• **Assigned task**:
Starting at the line that holds "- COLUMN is", restate every line word for word up to and including the last one in the listing below, and omit all pictures.

===============

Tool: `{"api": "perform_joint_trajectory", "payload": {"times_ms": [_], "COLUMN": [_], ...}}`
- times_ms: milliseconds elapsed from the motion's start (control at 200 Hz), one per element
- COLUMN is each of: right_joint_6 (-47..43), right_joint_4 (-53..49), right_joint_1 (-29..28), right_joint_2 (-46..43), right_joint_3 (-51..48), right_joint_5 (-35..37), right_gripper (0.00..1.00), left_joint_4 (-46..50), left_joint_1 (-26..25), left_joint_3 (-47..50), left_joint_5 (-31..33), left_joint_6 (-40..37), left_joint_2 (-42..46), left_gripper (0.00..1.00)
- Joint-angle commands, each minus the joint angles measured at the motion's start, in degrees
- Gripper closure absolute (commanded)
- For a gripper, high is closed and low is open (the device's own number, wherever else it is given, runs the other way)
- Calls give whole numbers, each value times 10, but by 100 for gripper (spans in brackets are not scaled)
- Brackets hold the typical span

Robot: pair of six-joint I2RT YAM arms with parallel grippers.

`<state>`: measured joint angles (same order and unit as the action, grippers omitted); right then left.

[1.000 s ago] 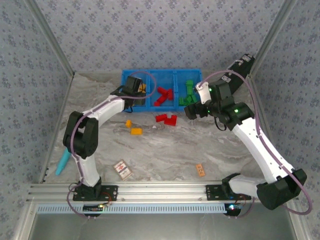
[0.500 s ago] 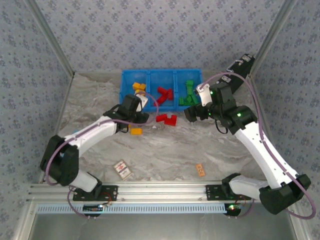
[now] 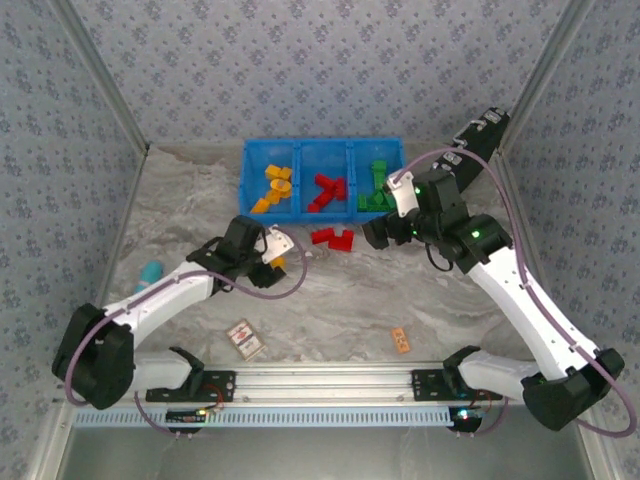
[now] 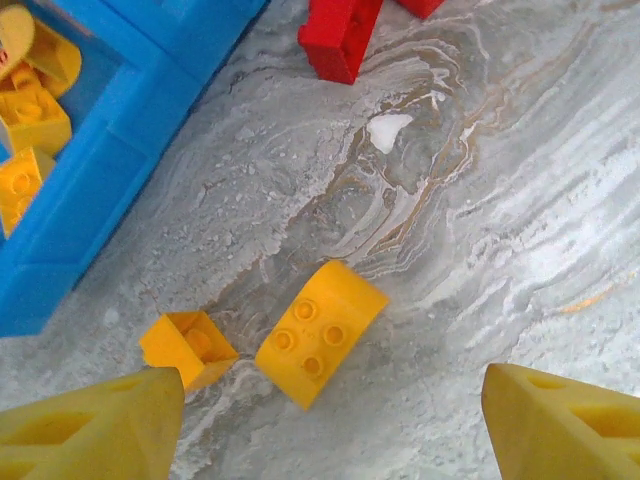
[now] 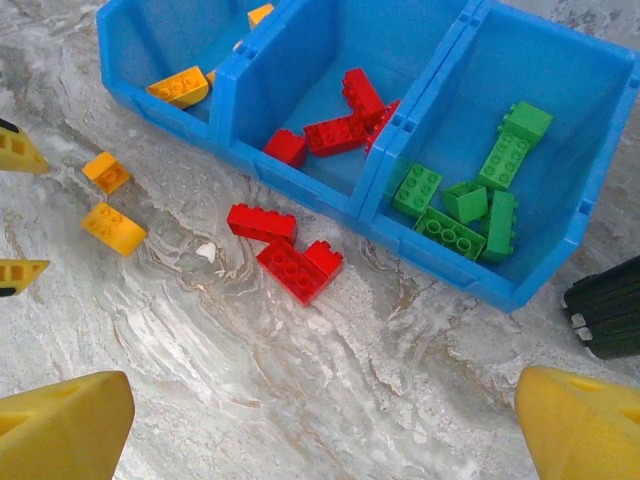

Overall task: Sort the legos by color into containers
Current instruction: Pick up the lego from the center of the table.

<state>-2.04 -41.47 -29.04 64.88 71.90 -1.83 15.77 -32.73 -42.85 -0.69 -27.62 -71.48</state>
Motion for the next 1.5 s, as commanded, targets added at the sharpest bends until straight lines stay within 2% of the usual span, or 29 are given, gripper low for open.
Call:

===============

• **Result for this exercise**:
- COLUMN is each of: right_joint_6 (-47..43), right_joint_4 (-53..49), right_joint_1 (-29..28), right_joint_2 (-46..43), right_joint_3 (-51..48), right_joint_5 (-35..37), right_gripper (0.00..1.00), left_joint_4 (-46..50), left_joint_1 (-26..25), left_joint_3 (-47..50), left_joint_5 (-31..33), left_joint_6 (-40..37), left_joint_2 (-42..46), left_gripper (0.00..1.00)
- Joint-angle commands, each minus the joint angles measured at the motion's start, in degrees
- Gripper closure absolute (commanded)
- For a gripper, high is closed and low is open (the device's own number, wherever else it is given, runs the other way)
- Calls give whole numbers, each value times 10, but by 100 for gripper (spans in brackets are not scaled)
- Brackets hold the typical span

Robot: pair of six-joint I2RT YAM arms with parallel grippers.

`<state>`: measured joint angles (same order and unit as the action, grippers omitted); right then left.

[1.000 s ago] 
[0.500 s ago] 
[now] 
[now] 
[now] 

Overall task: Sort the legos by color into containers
Current instruction: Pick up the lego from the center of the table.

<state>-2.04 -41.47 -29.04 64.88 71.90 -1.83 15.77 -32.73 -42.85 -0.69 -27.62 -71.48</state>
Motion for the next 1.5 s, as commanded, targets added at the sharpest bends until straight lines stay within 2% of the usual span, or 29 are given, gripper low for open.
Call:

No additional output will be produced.